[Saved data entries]
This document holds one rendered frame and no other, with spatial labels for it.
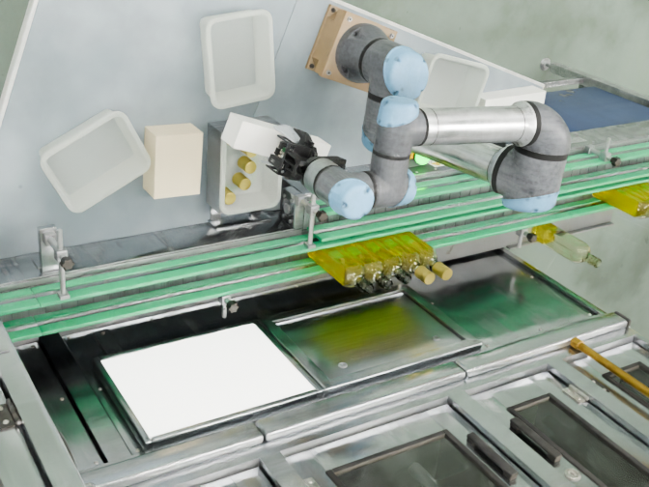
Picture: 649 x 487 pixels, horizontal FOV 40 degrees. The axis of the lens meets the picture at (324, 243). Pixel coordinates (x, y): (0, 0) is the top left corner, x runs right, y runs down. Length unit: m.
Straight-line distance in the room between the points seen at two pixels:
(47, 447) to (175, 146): 1.01
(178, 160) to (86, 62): 0.31
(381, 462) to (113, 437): 0.57
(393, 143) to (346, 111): 0.77
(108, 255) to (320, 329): 0.56
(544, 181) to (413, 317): 0.61
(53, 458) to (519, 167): 1.14
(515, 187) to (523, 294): 0.73
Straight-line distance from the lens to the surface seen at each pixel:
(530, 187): 1.98
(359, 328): 2.32
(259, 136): 1.93
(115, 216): 2.28
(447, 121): 1.78
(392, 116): 1.71
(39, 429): 1.41
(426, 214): 2.53
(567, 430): 2.18
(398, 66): 2.14
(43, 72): 2.11
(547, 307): 2.63
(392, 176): 1.75
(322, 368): 2.15
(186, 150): 2.20
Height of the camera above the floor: 2.71
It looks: 48 degrees down
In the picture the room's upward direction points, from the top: 129 degrees clockwise
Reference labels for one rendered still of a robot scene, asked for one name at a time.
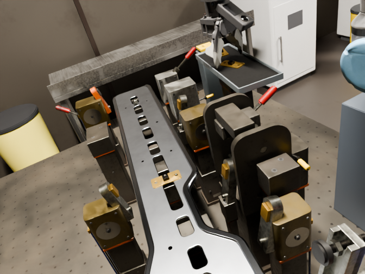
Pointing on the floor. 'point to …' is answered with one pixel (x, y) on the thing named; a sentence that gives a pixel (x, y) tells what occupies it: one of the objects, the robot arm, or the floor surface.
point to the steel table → (127, 65)
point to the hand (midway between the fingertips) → (231, 60)
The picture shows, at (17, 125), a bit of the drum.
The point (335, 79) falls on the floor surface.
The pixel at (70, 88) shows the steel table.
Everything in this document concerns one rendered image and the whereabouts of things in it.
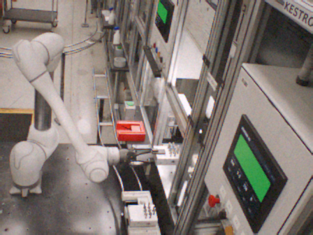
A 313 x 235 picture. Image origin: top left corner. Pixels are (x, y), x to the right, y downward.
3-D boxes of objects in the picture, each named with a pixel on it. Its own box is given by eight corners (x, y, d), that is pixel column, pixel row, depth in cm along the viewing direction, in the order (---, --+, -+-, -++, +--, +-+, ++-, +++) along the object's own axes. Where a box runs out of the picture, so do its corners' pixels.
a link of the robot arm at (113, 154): (107, 155, 164) (120, 155, 165) (106, 143, 171) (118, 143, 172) (107, 169, 169) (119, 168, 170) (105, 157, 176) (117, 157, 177)
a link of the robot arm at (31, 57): (40, 75, 145) (56, 63, 156) (17, 40, 139) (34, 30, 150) (22, 86, 151) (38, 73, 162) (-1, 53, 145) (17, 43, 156)
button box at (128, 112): (121, 116, 220) (124, 100, 214) (134, 116, 222) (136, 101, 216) (123, 123, 214) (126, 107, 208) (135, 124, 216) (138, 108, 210)
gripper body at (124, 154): (118, 167, 171) (136, 167, 173) (119, 154, 166) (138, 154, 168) (116, 157, 176) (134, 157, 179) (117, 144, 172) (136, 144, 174)
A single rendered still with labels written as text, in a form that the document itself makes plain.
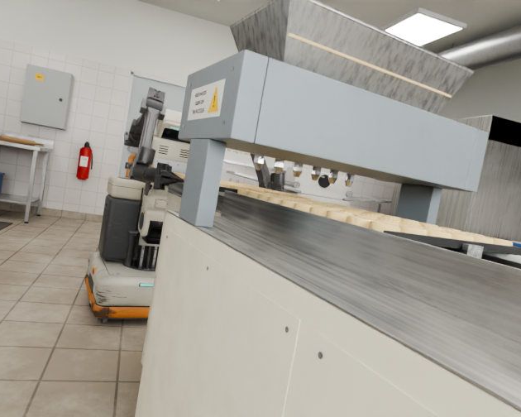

What is required >> Every record above should be set down exactly, with the pictures left out.

Reply to the exercise >>
This document holds one rendered frame and no other, with spatial labels for it.
Picture: 649 x 487 pixels, horizontal FOV 40 degrees. The axis of the lens meets the picture at (324, 243). Pixel coordinates (x, y): (0, 0) is the top left corner, x runs right, y runs down. Length unit: m.
Straight-line distance in the room between the points seen at two pixels:
(47, 447) to (175, 146): 1.01
(178, 160) to (86, 62): 0.31
(381, 462) to (113, 437): 0.57
(393, 143) to (346, 111): 0.77
(108, 255) to (320, 329): 0.56
(544, 181) to (413, 317): 0.61
(53, 458) to (519, 167): 1.14
(515, 187) to (523, 294): 0.73
Straight-line distance from the lens to the surface seen at each pixel:
(530, 187): 1.98
(359, 328): 2.32
(259, 136): 1.93
(115, 216): 2.28
(447, 121): 1.78
(392, 116): 1.71
(39, 429): 1.41
(426, 214): 2.53
(567, 430): 2.18
(398, 66): 2.14
(43, 72): 2.11
(547, 307): 2.63
(392, 176): 1.75
(322, 368): 2.15
(186, 150): 2.20
Height of the camera above the floor: 2.71
It looks: 48 degrees down
In the picture the room's upward direction points, from the top: 129 degrees clockwise
Reference labels for one rendered still of a robot scene, asked for one name at a time.
Pointing on the floor. 'point to …' is answered with one pixel (x, y) on the thing named; a sentence that gives a pixel (x, y) tells what occupies it: one of the objects, the robot arm, or the floor surface.
point to the steel table → (127, 65)
point to the hand (midway between the fingertips) → (231, 60)
The picture shows, at (17, 125), a bit of the drum.
The point (335, 79) falls on the floor surface.
The pixel at (70, 88) shows the steel table.
Everything in this document concerns one rendered image and the whereabouts of things in it.
A 313 x 235 picture. Image origin: top left corner. Pixels are (x, y), x to the right, y downward.
3-D boxes of objects in the picture, each named with a pixel on it. Its own box is given by eight corners (x, y, d), that is pixel column, pixel row, depth in cm along the viewing direction, in the order (---, --+, -+-, -++, +--, +-+, ++-, +++) along the object's own axes. Where a box runs out of the picture, so do its corners' pixels.
a link of the robot arm at (113, 154): (107, 155, 164) (120, 155, 165) (106, 143, 171) (118, 143, 172) (107, 169, 169) (119, 168, 170) (105, 157, 176) (117, 157, 177)
a link of the robot arm at (31, 57): (40, 75, 145) (56, 63, 156) (17, 40, 139) (34, 30, 150) (22, 86, 151) (38, 73, 162) (-1, 53, 145) (17, 43, 156)
button box at (128, 112): (121, 116, 220) (124, 100, 214) (134, 116, 222) (136, 101, 216) (123, 123, 214) (126, 107, 208) (135, 124, 216) (138, 108, 210)
gripper body at (124, 154): (118, 167, 171) (136, 167, 173) (119, 154, 166) (138, 154, 168) (116, 157, 176) (134, 157, 179) (117, 144, 172) (136, 144, 174)
A single rendered still with labels written as text, in a form that the document itself makes plain.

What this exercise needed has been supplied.